Small spherical bushy cells likely project to the ipsilateral lateral superior olive. They project neither to the medial superior olives or to the medial nucleus of the trapezoid body.

===Multipolar (stellate) cells===
Multipolar cells fall into two distinct groups. Those whose axons project out of the AVCN through the trapezoid body, T stellate cells, have longer dendrites than bushy cells that characteristically lie in line with fascicles of auditory nerve fibers. These principal cells are excitatory.

Another name for these cells is 'choppers'. They have an intrinsical rhythm, and will fire action potentials with this rhythm once activated by the right sound.

==Anterior ventral cochlear nucleus (AVCN)==
The anteroventral cochlear nucleus (AVCN) (or accessory), is placed between the two divisions of the cochlear nerve, and is on the ventral aspect of the inferior peduncle.
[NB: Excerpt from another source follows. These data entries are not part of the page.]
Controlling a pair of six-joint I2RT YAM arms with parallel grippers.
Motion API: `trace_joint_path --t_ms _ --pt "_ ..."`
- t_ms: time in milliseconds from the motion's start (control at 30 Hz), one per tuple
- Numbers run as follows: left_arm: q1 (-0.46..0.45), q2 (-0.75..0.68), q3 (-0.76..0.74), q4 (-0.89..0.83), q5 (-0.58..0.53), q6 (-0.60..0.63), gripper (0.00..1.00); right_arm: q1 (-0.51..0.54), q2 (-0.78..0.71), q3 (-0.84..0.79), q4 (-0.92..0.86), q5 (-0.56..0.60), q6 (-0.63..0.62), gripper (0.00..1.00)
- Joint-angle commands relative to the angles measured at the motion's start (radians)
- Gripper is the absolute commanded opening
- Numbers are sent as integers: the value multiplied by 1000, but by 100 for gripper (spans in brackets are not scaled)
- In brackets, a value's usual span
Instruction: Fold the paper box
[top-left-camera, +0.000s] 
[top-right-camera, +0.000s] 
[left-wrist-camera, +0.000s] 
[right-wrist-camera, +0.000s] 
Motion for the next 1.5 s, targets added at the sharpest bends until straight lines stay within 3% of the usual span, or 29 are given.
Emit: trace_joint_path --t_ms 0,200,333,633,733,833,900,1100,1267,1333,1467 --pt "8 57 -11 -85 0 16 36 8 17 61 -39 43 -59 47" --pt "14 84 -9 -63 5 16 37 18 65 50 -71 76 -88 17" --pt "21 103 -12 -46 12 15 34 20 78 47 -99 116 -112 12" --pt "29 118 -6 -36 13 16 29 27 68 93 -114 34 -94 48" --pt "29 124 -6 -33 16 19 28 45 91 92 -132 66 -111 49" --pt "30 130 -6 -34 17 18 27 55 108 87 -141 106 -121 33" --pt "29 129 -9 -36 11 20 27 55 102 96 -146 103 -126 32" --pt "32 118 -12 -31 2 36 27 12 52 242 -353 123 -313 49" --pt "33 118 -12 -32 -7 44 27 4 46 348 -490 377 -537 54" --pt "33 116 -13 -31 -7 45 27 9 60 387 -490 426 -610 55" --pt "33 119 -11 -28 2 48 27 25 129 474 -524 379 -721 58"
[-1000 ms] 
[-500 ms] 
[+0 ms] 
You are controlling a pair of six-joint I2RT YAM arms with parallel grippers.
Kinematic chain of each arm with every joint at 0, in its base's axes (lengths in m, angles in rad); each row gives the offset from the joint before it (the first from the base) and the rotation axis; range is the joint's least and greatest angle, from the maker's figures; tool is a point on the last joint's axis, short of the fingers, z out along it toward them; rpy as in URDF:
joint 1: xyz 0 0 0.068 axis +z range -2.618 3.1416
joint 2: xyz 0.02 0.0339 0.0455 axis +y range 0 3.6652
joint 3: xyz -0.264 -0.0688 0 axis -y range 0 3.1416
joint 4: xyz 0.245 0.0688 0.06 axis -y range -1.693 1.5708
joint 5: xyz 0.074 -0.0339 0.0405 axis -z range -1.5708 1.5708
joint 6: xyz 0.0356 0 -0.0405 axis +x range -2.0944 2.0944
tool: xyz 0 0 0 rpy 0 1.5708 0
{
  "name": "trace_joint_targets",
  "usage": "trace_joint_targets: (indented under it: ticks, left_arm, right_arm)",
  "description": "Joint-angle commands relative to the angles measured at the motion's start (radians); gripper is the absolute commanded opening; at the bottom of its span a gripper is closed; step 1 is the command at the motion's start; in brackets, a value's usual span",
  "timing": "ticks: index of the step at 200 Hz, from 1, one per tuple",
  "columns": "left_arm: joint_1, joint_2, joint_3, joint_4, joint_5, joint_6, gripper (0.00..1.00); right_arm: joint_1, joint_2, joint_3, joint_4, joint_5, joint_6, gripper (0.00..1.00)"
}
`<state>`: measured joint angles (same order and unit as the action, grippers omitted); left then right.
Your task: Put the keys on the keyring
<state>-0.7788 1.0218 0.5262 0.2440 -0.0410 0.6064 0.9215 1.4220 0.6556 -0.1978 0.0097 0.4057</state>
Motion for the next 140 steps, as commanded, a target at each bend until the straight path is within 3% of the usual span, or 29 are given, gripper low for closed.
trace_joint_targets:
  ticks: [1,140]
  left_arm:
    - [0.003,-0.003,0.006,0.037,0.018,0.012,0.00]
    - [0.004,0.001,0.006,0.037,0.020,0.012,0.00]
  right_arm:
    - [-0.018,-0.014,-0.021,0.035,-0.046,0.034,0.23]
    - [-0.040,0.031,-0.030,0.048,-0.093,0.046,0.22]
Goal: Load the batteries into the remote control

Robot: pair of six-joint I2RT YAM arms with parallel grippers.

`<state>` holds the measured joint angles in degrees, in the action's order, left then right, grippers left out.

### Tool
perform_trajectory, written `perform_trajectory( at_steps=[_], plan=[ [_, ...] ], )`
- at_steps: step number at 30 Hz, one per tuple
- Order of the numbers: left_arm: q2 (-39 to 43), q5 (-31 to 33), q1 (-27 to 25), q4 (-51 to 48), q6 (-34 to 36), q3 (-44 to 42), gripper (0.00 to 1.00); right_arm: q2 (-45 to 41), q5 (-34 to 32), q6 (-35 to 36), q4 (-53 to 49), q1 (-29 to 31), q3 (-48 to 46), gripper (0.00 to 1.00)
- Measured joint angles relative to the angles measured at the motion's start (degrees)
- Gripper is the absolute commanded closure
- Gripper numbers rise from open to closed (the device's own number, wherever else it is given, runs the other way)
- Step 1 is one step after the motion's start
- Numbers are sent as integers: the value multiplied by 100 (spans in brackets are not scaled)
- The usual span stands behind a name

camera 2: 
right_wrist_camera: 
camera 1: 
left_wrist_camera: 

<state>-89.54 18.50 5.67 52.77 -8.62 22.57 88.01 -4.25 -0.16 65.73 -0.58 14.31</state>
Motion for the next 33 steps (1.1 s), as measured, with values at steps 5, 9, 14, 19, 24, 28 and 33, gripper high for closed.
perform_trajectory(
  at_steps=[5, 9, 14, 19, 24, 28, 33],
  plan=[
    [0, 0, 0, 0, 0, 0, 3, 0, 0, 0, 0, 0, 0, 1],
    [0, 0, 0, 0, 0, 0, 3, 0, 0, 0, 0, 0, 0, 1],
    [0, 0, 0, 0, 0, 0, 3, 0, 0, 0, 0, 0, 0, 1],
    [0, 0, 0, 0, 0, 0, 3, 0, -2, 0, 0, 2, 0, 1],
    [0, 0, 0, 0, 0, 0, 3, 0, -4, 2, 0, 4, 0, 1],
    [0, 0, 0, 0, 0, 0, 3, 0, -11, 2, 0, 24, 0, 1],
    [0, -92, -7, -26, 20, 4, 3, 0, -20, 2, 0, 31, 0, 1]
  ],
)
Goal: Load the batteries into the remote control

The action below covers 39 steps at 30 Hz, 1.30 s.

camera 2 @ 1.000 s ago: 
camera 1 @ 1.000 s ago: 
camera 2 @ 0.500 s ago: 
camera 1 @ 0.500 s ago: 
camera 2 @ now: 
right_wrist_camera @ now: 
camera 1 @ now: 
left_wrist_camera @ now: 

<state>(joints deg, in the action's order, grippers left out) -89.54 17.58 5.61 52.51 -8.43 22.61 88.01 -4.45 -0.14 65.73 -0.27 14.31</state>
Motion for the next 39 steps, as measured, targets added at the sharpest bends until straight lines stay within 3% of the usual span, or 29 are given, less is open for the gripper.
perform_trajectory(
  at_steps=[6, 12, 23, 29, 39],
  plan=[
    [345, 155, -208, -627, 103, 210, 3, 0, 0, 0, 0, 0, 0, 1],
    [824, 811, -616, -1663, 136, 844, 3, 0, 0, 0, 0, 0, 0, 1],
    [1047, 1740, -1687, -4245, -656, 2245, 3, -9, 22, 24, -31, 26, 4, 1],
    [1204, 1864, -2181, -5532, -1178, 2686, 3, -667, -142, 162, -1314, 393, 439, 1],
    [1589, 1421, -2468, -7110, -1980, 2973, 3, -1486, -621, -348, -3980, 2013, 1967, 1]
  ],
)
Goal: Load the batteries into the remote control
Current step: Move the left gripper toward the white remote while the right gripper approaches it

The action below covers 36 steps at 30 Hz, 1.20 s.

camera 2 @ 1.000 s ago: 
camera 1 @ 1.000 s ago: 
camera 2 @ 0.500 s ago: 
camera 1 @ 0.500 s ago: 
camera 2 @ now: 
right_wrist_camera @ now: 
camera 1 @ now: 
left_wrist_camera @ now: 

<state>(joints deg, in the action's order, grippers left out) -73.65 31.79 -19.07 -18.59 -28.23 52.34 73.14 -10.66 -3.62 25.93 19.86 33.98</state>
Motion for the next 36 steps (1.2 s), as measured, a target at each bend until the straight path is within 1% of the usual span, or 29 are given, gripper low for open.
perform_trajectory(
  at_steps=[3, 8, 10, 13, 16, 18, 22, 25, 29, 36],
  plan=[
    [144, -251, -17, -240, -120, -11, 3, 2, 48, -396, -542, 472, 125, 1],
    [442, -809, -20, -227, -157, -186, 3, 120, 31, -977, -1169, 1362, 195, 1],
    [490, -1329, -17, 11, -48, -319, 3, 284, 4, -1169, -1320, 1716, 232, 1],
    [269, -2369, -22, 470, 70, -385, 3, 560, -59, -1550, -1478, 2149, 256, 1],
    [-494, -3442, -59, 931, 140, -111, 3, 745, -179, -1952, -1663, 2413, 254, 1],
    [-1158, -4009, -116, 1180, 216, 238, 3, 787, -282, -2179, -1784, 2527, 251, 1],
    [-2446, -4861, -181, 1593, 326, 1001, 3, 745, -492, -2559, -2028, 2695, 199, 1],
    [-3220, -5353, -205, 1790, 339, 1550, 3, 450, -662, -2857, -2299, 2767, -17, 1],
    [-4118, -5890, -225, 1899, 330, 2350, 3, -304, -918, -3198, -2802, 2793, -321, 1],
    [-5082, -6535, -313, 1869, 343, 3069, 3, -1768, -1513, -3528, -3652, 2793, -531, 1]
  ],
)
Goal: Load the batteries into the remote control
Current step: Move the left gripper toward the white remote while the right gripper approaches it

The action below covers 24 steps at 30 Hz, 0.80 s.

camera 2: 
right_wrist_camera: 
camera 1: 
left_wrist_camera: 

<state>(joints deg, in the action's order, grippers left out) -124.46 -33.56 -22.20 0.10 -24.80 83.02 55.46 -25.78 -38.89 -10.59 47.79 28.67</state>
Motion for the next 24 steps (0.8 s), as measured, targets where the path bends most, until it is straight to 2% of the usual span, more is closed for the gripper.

- The AVCN can be subdivided based upon the cytoarchitecture of the region.
  - Typical subdivisions are defined as: anterior (AaVCN), posterior (PaVCN), posterodorsal (PDaVCN), and posteroventral (PVaVCN).
- A well-defined tonotopy is evident. Lateral PVaVCN, medial PVaVCN, and medial PDaVCN roughly correspond to the low (<1 kHz), middle (4–8 kHz), and high (>16 kHz) frequency regions defined by Bourk.
- The AVCN projects to nearly all brainstem auditory structures. High frequency regions tend to project contralaterally, and low frequency regions bilaterally, preserving the tonotopic organization of the ascending auditory pathway.
- Stellate/multipolar cells form the projection to both inferior colliculi (central nucleus and dorsal cortex), and synapse in a banded pattern, following the tonotopy of the region.